> **Task instructions**:
The exercise asks for every line of the data to be reproduced exactly.

> **Source data**:
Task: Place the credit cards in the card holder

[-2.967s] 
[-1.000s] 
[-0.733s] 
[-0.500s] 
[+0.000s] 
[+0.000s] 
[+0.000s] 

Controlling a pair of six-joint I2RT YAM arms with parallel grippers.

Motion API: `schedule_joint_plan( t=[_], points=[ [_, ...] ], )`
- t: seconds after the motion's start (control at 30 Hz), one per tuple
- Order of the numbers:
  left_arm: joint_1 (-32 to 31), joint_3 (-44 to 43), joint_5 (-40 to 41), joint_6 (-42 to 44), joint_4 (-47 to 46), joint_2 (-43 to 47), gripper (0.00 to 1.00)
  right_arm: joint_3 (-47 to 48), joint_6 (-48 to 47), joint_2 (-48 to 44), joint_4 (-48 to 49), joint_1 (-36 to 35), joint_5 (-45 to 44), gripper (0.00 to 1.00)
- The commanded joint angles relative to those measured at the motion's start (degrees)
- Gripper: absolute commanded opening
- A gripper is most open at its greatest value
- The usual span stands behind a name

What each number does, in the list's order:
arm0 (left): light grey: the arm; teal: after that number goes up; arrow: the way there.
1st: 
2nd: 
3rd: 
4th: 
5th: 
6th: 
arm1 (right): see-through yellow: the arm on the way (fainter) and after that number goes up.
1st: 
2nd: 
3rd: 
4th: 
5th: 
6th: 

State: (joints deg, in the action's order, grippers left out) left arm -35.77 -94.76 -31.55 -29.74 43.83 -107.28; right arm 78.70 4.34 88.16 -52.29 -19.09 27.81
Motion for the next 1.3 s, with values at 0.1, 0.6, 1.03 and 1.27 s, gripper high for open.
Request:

> **Response for this exercise**:
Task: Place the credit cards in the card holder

[-2.967s] 
[-1.000s] 
[-0.733s] 
[-0.500s] 
[+0.000s] 
[+0.000s] 
[+0.000s] 

Controlling a pair of six-joint I2RT YAM arms with parallel grippers.

Motion API: `schedule_joint_plan( t=[_], points=[ [_, ...] ], )`
- t: seconds after the motion's start (control at 30 Hz), one per tuple
- Order of the numbers:
  left_arm: joint_1 (-32 to 31), joint_3 (-44 to 43), joint_5 (-40 to 41), joint_6 (-42 to 44), joint_4 (-47 to 46), joint_2 (-43 to 47), gripper (0.00 to 1.00)
  right_arm: joint_3 (-47 to 48), joint_6 (-48 to 47), joint_2 (-48 to 44), joint_4 (-48 to 49), joint_1 (-36 to 35), joint_5 (-45 to 44), gripper (0.00 to 1.00)
- The commanded joint angles relative to those measured at the motion's start (degrees)
- Gripper: absolute commanded opening
- A gripper is most open at its greatest value
- The usual span stands behind a name

What each number does, in the list's order:
arm0 (left): light grey: the arm; teal: after that number goes up; arrow: the way there.
1st: 
2nd: 
3rd: 
4th: 
5th: 
6th: 
arm1 (right): see-through yellow: the arm on the way (fainter) and after that number goes up.
1st: 
2nd: 
3rd: 
4th: 
5th: 
6th: 

State: (joints deg, in the action's order, grippers left out) left arm -35.77 -94.76 -31.55 -29.74 43.83 -107.28; right arm 78.70 4.34 88.16 -52.29 -19.09 27.81
Motion for the next 1.3 s, with values at 0.1, 0.6, 1.03 and 1.27 s, gripper high for open.
Request:

No additional answer text is required.